Consider a heart-to-heart with the spouse. Tell the person why you have difficulty in accepting them. Act compassionate, and apologize if needed. "I'm sorry for the things I said about you, Diamond. I love my son so much and sometimes I act overprotective. But the truth is that he's happy with you, and I would be a bad mother if I tried to get in the way of that. I want you to feel welcome in this house." "Kiante, I realize that I've been a little aloof and distant towards you. I guess I've been having a hard time accepting that my baby bro is gay. That's my problem, not yours, and I realize that you're the type of guy who will treat him right. I'm truly sorry, and I hope we can be friends." "Lana, I'm sorry I've been awkward with you. The truth is, I'm still reeling from the divorce. It feels like this happened so fast. It's not your fault, though. I just need to work on adjusting to the new normal. I know that you make Dad happy and I think that's a good thing."

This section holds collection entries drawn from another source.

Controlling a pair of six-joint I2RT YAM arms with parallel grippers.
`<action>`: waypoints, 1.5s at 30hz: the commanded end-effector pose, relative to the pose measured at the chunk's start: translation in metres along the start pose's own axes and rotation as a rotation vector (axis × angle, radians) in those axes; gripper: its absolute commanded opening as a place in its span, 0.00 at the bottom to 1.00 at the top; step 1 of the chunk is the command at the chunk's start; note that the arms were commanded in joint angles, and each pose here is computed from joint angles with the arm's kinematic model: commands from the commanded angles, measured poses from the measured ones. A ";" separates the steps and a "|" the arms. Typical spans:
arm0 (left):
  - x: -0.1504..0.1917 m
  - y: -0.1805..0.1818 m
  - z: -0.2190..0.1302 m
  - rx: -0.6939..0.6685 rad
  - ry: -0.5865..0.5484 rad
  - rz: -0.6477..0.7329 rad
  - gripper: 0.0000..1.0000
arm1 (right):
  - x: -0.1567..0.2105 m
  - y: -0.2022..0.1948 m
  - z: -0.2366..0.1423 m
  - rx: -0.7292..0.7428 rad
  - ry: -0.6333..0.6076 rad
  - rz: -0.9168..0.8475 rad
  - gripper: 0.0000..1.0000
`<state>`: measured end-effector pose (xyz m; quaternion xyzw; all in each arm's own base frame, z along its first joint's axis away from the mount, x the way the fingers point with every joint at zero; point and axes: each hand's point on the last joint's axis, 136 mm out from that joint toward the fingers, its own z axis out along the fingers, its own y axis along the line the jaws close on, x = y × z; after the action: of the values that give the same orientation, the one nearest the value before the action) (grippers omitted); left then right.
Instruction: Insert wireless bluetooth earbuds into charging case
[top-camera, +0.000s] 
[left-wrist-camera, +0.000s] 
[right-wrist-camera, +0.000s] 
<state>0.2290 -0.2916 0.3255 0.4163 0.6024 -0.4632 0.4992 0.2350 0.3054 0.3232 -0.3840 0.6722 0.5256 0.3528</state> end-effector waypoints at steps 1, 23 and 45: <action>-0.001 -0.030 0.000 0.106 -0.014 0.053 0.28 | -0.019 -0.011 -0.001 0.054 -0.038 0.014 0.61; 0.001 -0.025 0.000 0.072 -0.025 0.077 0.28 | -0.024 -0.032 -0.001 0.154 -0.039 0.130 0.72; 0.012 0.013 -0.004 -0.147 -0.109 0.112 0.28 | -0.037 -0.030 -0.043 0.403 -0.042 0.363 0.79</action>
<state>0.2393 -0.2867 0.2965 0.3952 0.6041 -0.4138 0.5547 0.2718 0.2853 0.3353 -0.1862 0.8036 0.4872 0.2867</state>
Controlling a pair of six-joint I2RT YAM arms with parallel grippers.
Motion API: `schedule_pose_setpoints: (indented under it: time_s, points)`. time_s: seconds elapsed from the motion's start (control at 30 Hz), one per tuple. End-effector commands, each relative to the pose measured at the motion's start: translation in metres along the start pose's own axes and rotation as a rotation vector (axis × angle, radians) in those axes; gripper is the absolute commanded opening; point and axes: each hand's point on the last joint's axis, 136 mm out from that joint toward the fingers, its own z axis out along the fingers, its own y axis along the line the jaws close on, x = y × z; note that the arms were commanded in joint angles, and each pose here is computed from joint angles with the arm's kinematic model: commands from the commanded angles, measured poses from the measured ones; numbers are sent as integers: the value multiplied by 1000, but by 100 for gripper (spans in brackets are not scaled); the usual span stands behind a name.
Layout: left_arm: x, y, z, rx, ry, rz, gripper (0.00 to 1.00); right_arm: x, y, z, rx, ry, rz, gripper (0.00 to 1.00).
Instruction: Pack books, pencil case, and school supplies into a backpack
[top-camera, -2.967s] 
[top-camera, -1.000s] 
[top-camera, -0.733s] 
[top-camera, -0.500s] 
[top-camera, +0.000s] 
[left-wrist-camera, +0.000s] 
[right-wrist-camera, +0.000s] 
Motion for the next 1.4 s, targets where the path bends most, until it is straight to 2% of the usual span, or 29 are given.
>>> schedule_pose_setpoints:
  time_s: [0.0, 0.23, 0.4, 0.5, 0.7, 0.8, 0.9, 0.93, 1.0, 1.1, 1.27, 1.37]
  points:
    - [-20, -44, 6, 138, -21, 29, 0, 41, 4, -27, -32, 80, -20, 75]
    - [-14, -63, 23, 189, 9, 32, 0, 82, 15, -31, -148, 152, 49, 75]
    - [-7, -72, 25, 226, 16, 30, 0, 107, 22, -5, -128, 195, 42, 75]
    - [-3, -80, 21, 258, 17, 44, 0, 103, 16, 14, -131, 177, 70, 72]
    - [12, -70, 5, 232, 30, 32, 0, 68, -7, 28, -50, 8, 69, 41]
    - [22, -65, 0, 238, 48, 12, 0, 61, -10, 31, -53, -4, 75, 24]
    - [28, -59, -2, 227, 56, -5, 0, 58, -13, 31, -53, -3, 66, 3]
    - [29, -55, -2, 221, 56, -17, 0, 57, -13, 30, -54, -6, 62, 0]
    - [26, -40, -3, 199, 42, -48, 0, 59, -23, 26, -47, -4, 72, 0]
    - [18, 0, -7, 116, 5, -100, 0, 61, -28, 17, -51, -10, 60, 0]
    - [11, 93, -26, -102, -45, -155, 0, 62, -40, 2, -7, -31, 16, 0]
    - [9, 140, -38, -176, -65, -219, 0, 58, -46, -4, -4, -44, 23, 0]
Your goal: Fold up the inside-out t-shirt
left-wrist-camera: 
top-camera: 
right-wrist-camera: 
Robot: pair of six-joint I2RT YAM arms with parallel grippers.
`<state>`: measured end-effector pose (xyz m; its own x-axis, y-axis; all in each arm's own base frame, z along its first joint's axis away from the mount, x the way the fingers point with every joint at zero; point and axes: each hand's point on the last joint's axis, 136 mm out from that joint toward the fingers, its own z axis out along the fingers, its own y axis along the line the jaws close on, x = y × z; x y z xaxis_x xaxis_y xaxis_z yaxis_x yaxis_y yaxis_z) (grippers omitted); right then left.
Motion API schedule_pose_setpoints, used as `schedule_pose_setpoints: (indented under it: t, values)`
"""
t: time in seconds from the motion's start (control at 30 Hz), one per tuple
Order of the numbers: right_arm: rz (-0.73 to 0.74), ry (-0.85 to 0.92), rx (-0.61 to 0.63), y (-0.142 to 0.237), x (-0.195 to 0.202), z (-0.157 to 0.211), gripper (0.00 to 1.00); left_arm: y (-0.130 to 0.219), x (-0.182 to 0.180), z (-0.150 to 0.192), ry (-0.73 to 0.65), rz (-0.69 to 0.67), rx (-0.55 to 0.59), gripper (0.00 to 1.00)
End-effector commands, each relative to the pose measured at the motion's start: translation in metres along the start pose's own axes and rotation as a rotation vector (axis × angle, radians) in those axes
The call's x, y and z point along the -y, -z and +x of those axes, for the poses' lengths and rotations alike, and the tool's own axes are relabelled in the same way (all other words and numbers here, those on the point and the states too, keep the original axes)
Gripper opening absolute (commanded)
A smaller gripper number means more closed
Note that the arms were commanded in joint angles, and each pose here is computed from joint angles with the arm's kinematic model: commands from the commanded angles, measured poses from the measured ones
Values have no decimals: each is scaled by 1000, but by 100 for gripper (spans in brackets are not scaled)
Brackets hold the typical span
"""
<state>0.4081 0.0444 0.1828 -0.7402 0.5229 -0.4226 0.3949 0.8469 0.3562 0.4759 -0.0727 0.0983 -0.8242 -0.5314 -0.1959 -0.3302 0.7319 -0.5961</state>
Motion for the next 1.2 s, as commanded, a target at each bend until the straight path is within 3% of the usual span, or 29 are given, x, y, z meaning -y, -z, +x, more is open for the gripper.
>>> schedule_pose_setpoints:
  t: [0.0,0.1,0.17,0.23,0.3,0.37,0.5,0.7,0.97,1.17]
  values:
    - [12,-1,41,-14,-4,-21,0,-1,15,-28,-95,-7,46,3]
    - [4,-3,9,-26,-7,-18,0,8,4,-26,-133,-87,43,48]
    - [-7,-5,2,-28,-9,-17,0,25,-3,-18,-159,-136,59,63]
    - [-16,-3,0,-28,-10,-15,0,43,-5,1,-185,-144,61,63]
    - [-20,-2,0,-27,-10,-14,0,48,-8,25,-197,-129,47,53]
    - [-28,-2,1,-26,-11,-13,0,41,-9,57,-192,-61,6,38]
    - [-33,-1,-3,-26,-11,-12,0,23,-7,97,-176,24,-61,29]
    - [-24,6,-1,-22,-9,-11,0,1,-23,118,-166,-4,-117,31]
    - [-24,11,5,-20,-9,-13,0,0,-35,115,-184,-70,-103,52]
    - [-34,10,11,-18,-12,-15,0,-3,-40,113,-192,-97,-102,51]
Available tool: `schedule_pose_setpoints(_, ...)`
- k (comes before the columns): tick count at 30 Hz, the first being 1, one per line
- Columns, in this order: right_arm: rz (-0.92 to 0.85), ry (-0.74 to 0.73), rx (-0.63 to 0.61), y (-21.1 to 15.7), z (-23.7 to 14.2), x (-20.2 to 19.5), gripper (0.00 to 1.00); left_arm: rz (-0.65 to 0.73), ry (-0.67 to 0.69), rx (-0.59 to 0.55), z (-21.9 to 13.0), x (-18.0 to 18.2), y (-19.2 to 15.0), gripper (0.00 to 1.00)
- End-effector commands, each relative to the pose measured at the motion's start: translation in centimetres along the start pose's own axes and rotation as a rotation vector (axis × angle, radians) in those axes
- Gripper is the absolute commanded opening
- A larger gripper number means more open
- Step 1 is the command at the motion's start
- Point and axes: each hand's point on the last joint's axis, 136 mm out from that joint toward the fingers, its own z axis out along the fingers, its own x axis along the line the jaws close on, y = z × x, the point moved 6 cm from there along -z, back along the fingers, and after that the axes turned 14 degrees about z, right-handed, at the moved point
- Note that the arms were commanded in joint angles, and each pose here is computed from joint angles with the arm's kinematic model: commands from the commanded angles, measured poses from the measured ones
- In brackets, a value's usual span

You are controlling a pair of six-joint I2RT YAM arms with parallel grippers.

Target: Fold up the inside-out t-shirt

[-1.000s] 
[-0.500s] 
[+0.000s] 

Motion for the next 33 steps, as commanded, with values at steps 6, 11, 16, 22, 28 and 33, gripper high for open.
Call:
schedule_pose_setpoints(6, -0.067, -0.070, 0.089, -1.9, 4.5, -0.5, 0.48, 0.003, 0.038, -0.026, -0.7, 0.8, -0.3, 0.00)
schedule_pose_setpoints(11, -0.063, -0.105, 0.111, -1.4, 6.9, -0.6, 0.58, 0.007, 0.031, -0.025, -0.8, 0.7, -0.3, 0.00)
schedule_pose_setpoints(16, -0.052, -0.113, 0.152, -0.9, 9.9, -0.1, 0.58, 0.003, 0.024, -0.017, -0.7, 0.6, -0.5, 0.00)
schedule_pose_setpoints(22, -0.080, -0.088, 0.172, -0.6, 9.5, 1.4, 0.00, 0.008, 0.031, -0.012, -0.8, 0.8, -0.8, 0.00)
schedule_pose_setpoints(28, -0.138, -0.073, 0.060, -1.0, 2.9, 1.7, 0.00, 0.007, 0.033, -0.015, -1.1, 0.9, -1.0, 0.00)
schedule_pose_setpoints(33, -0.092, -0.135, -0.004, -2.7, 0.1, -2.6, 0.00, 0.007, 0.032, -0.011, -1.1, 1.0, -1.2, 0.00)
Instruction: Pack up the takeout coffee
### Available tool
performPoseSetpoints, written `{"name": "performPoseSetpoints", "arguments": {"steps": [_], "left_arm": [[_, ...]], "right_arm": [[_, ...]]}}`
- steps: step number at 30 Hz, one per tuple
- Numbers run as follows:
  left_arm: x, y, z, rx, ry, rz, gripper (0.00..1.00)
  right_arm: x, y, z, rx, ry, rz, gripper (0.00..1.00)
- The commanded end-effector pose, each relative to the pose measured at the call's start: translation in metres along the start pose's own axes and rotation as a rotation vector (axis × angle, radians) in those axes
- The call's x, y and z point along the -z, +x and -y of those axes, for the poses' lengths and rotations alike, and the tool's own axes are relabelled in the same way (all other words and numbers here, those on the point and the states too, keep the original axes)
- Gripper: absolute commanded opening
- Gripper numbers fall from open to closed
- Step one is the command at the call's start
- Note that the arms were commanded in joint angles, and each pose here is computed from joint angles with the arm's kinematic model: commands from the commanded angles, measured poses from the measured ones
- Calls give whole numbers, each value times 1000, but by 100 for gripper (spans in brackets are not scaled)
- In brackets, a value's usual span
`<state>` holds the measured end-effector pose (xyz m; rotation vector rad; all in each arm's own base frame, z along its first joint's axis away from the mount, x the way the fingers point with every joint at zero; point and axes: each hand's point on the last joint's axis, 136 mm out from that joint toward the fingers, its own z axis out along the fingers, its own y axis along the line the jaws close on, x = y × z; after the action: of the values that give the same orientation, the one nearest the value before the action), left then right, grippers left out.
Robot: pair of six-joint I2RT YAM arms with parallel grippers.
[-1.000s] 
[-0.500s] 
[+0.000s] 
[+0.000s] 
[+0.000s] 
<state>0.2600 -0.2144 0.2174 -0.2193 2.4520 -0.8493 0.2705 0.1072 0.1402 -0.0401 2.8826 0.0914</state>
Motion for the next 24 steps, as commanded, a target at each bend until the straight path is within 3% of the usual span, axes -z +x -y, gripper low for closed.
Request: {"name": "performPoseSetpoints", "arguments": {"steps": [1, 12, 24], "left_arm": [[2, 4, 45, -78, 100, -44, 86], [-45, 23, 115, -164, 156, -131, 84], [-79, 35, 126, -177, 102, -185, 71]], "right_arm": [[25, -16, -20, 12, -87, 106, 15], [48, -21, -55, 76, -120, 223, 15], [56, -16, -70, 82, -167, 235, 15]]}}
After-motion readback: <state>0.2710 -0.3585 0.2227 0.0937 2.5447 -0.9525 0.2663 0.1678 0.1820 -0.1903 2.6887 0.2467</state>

Getting Along with a Well-Meaning Person
Try to be friendlier with the spouse. Find out what you have in common with the person. You both might like the same TV show, music or you both share might share the same hobby. Ask them about their dreams and goals. Share family jokes. You can also talk about their partner. You might find a good friend in that person.
Look for what your family member sees in them. After all, they are married to your loved one, not to you. Search for their individual strengths. Try to see how, even if they aren't a good match for you, they are right for your family member.
Share. You have to do a lot of sharing when a new person joins the family. You'll share dinner tables, company, and loved ones. But the good part is that you also get to share your responsibilities, love, thoughts and feelings. Look for ways to share positive experiences together.
Take the high road when mishaps occur. The spouse may make mistakes or put their foot in their mouth. Try to handle it graciously. Give them the benefit of the doubt.
Be forgiving. Everyone has faults. How would you feel if someone judged you as harshly as you were judging the spouse? Try to ease up a little and give them the benefit of doubt.
Make up. Even if you fight with the person make it up as soon as you can. Do not let the bitterness of a fight affect your relationship.